Garcia lembra ainda que os spreads bancários continuam elevados, o que tende a dificultar a recuperação da atividade. "O canal de crédito está bastante entupido", diz.

Se as incertezas limitam a velocidade da resposta da economia, há avanços que parecem consistentes com um cenário de crescimento mais sustentável. E a inflação é um deles, na visão de Honorato, do Bradesco. "É baixo o risco de haver descontrole nos próximos dois anos", diz. "Estamos ganhando a convicção de que a inflação baixa pode ser um fenômeno estrutural." O déficit em conta corrente, perto de 1% do PIB, diminui riscos de pressão do câmbio sobre os preços. E, internamente, o desemprego alto e a ociosidade da indústria demorarão a ser revertidos. "O ganho de renda real vem da inflação baixa, e não pela melhora no mercado de trabalho."

Analistas também citam como elementos que contribuirão para a retomada da confiança, do investimento e da atividade a criação da Taxa de Longo Prazo (TLP), atrelada às NTN-Bs, em substituição à Taxa de Juros de Longo prazo (TJLP) e a mudança nas regras de conteúdo local do petróleo. Para José Julio Senna, a fixação do teto de gastos é um avanço "inédito". "Não estou dizendo que isso vai funcionar para sempre, mas trouxe esperança de que será possível mudar a dinâmica", afirma.

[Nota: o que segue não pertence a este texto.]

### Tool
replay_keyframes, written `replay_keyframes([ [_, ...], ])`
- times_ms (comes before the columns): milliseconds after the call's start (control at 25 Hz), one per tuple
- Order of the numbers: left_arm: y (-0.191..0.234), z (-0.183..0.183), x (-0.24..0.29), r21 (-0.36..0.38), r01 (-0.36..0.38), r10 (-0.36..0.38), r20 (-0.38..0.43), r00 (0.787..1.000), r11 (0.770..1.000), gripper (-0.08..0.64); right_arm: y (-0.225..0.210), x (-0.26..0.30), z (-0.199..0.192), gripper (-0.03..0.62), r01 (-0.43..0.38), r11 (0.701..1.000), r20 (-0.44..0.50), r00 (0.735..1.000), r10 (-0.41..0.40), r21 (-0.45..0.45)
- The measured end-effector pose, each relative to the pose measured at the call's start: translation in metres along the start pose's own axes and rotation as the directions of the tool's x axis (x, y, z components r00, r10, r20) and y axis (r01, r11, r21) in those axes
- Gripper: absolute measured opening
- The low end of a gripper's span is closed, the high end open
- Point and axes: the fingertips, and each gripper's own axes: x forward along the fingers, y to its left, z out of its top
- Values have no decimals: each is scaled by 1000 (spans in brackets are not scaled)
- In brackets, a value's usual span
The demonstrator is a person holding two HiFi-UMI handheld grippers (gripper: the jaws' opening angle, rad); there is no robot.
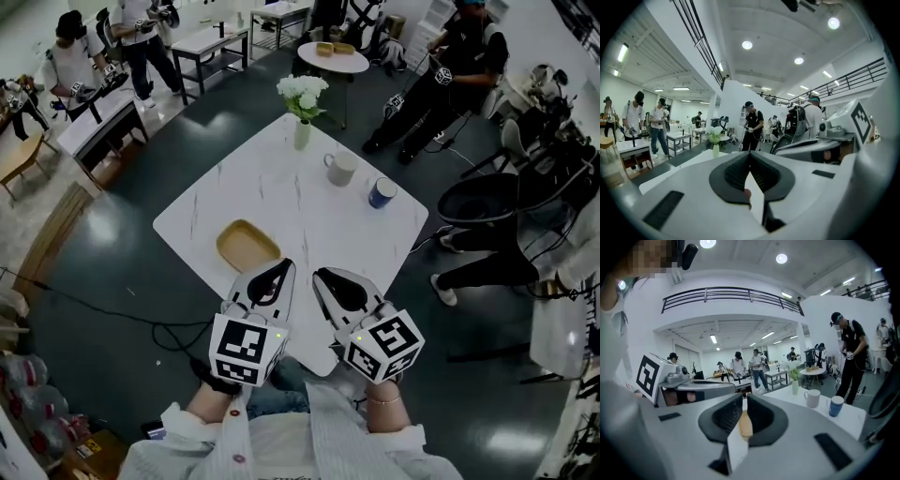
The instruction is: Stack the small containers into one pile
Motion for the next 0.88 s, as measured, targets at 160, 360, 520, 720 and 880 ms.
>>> replay_keyframes([
  [160,-30,22,0,18,38,-39,46,998,999,17,-4,-24,18,24,15,1000,48,999,-14,-15],
  [360,-61,34,1,28,70,-72,62,995,997,17,-11,-47,25,14,31,999,60,998,-30,-29],
  [520,-71,34,3,39,91,-93,52,994,995,17,-16,-52,26,12,32,999,62,998,-30,-27],
  [720,-70,37,3,47,106,-108,39,993,993,17,-16,-50,30,11,32,999,62,998,-31,-10],
  [880,-64,35,3,46,104,-106,31,994,993,17,-15,-44,32,11,24,1000,64,998,-24,0],
])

Estrategista da Fator Administração de Recursos (FAR), Paulo Gala vê uma mudança na economia brasileira recente que terá como uma consequência juros reais bem mais baixos. Para ele, o excesso de oferta e o elevado nível de endividamento permitem uma redução mais agressiva da Selic, que pode atingir 8,25% no fim deste ano, e eventualmente continuar a cair em 2018. A perspectiva de uma situação fiscal melhor também contribui para juros menores.

Ele chama a atenção para a enorme ociosidade na economia. No primeiro trimestre, a taxa de desemprego beirou os 14%, ao passo que, na indústria, indicadores de capacidade instalada estão na mínima histórica e há grande vacância de imóveis comerciais e residenciais. "Sendo otimista, essa ociosidade vai ser preenchida em três ou quatro anos." Assim, Gala vê uma recuperação lenta da economia, estimando um avanço de 0,5% neste ano e algo próximo a 2% no ano que vem, mesmo com juros reais mais baixos.